Information shown -
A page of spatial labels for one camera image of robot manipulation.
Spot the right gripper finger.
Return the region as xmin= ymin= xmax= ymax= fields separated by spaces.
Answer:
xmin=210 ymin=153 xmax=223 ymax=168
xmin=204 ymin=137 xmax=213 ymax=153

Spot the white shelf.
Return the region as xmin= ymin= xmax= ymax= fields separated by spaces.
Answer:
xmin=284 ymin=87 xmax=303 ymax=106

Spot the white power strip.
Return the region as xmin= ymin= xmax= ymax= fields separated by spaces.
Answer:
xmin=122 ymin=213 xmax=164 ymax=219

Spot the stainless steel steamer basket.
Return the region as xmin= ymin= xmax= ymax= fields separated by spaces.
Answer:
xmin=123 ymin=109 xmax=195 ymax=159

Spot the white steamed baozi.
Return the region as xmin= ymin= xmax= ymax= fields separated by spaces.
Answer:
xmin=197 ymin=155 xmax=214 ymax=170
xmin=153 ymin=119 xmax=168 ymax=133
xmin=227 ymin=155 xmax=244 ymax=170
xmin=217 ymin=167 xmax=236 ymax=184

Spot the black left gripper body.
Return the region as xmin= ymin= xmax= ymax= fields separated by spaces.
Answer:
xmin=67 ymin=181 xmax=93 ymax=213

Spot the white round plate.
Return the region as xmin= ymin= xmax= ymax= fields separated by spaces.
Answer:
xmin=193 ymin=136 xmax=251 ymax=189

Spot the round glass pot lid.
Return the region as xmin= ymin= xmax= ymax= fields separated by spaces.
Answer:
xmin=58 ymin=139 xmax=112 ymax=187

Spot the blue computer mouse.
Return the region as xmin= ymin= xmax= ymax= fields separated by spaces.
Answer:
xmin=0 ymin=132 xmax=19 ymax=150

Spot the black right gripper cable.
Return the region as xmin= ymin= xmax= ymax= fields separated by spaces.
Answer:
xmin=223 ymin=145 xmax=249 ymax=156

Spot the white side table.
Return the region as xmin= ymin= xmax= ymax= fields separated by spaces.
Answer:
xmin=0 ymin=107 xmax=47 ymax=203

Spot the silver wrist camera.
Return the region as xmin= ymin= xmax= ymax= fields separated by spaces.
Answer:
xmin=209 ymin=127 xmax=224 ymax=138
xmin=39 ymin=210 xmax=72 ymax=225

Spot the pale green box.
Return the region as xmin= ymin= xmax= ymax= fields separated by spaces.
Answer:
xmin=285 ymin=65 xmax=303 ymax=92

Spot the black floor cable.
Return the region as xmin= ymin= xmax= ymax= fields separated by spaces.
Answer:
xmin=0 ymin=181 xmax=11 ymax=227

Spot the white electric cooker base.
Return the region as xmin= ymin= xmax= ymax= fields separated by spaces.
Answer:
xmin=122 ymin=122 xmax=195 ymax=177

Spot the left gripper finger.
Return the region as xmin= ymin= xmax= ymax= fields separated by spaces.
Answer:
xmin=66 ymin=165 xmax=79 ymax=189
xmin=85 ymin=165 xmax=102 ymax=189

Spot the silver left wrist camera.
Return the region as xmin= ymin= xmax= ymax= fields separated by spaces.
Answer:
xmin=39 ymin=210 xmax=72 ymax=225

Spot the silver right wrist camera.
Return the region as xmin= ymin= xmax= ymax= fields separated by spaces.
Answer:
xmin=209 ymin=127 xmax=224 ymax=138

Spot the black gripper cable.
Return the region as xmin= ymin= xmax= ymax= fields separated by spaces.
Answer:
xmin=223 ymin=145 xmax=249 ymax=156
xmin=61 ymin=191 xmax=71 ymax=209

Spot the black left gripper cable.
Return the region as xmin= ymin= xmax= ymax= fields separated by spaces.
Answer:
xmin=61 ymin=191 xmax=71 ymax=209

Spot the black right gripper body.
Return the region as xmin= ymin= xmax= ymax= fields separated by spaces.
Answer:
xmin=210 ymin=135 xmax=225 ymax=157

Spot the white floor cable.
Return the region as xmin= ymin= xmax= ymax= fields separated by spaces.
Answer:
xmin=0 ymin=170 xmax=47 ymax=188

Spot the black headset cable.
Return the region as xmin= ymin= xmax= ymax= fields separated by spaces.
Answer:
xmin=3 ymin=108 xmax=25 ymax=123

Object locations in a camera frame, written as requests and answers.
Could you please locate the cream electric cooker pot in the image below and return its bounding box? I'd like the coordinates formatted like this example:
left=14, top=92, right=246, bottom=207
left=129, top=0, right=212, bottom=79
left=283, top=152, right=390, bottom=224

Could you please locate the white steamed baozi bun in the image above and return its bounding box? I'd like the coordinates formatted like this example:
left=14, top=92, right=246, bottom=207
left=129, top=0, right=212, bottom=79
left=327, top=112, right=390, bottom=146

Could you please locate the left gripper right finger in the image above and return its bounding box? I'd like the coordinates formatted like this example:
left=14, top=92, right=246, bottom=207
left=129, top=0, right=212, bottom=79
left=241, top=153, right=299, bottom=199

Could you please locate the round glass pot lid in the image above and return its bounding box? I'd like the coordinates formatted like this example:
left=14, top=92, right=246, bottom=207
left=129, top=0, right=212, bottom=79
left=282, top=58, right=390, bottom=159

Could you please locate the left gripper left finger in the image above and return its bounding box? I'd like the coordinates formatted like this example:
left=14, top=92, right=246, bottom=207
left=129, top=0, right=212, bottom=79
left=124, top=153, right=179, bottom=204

Problem details -
Repeat the whole listing exactly, line for line.

Response to this task -
A page of spatial labels for one camera image of robot manipulation.
Spot the right gripper finger.
Return the region as xmin= ymin= xmax= ymax= fields separated by spaces.
Answer:
xmin=210 ymin=153 xmax=223 ymax=168
xmin=204 ymin=137 xmax=213 ymax=153

Spot the white shelf.
Return the region as xmin= ymin= xmax= ymax= fields separated by spaces.
Answer:
xmin=284 ymin=87 xmax=303 ymax=106

Spot the white power strip.
Return the region as xmin= ymin= xmax= ymax= fields separated by spaces.
Answer:
xmin=122 ymin=213 xmax=164 ymax=219

Spot the stainless steel steamer basket.
Return the region as xmin= ymin= xmax= ymax= fields separated by spaces.
Answer:
xmin=123 ymin=109 xmax=195 ymax=159

Spot the white steamed baozi.
Return the region as xmin= ymin= xmax= ymax= fields separated by spaces.
Answer:
xmin=197 ymin=155 xmax=214 ymax=170
xmin=153 ymin=119 xmax=168 ymax=133
xmin=227 ymin=155 xmax=244 ymax=170
xmin=217 ymin=167 xmax=236 ymax=184

Spot the black left gripper body.
Return the region as xmin= ymin= xmax= ymax= fields separated by spaces.
Answer:
xmin=67 ymin=181 xmax=93 ymax=213

Spot the white round plate.
Return the region as xmin= ymin= xmax= ymax= fields separated by spaces.
Answer:
xmin=193 ymin=136 xmax=251 ymax=189

Spot the round glass pot lid.
Return the region as xmin= ymin= xmax= ymax= fields separated by spaces.
Answer:
xmin=58 ymin=139 xmax=112 ymax=187

Spot the blue computer mouse.
Return the region as xmin= ymin= xmax= ymax= fields separated by spaces.
Answer:
xmin=0 ymin=132 xmax=19 ymax=150

Spot the black right gripper cable.
Return the region as xmin= ymin= xmax= ymax= fields separated by spaces.
Answer:
xmin=223 ymin=145 xmax=249 ymax=156

Spot the white side table.
Return the region as xmin= ymin= xmax= ymax= fields separated by spaces.
Answer:
xmin=0 ymin=107 xmax=47 ymax=203

Spot the silver wrist camera.
Return the region as xmin= ymin= xmax= ymax= fields separated by spaces.
Answer:
xmin=209 ymin=127 xmax=224 ymax=138
xmin=39 ymin=210 xmax=72 ymax=225

Spot the pale green box.
Return the region as xmin= ymin= xmax= ymax= fields separated by spaces.
Answer:
xmin=285 ymin=65 xmax=303 ymax=92

Spot the black floor cable.
Return the region as xmin= ymin= xmax= ymax= fields separated by spaces.
Answer:
xmin=0 ymin=181 xmax=11 ymax=227

Spot the white electric cooker base.
Return the region as xmin= ymin= xmax= ymax= fields separated by spaces.
Answer:
xmin=122 ymin=122 xmax=195 ymax=177

Spot the left gripper finger.
Return the region as xmin= ymin= xmax= ymax= fields separated by spaces.
Answer:
xmin=66 ymin=165 xmax=79 ymax=189
xmin=85 ymin=165 xmax=102 ymax=189

Spot the silver left wrist camera.
Return the region as xmin= ymin= xmax= ymax= fields separated by spaces.
Answer:
xmin=39 ymin=210 xmax=72 ymax=225

Spot the silver right wrist camera.
Return the region as xmin= ymin= xmax= ymax= fields separated by spaces.
Answer:
xmin=209 ymin=127 xmax=224 ymax=138

Spot the black gripper cable.
Return the region as xmin= ymin= xmax= ymax= fields separated by spaces.
Answer:
xmin=223 ymin=145 xmax=249 ymax=156
xmin=61 ymin=191 xmax=71 ymax=209

Spot the black left gripper cable.
Return the region as xmin= ymin= xmax= ymax= fields separated by spaces.
Answer:
xmin=61 ymin=191 xmax=71 ymax=209

Spot the black right gripper body.
Return the region as xmin= ymin= xmax= ymax= fields separated by spaces.
Answer:
xmin=210 ymin=135 xmax=225 ymax=157

Spot the white floor cable.
Return the region as xmin= ymin= xmax= ymax= fields separated by spaces.
Answer:
xmin=0 ymin=170 xmax=47 ymax=188

Spot the black headset cable.
Return the region as xmin= ymin= xmax= ymax= fields separated by spaces.
Answer:
xmin=3 ymin=108 xmax=25 ymax=123

Object locations in a camera frame, written as requests and answers.
Could you please locate the cream electric cooker pot in the image below and return its bounding box? I'd like the coordinates formatted like this example:
left=14, top=92, right=246, bottom=207
left=129, top=0, right=212, bottom=79
left=283, top=152, right=390, bottom=224

Could you please locate the white steamed baozi bun in the image above and return its bounding box? I'd like the coordinates formatted like this example:
left=14, top=92, right=246, bottom=207
left=129, top=0, right=212, bottom=79
left=327, top=112, right=390, bottom=146

Could you please locate the left gripper right finger in the image above and return its bounding box? I'd like the coordinates formatted like this example:
left=14, top=92, right=246, bottom=207
left=129, top=0, right=212, bottom=79
left=241, top=153, right=299, bottom=199

Could you please locate the round glass pot lid in the image above and return its bounding box? I'd like the coordinates formatted like this example:
left=14, top=92, right=246, bottom=207
left=129, top=0, right=212, bottom=79
left=282, top=58, right=390, bottom=159

Could you please locate the left gripper left finger in the image above and return its bounding box? I'd like the coordinates formatted like this example:
left=14, top=92, right=246, bottom=207
left=129, top=0, right=212, bottom=79
left=124, top=153, right=179, bottom=204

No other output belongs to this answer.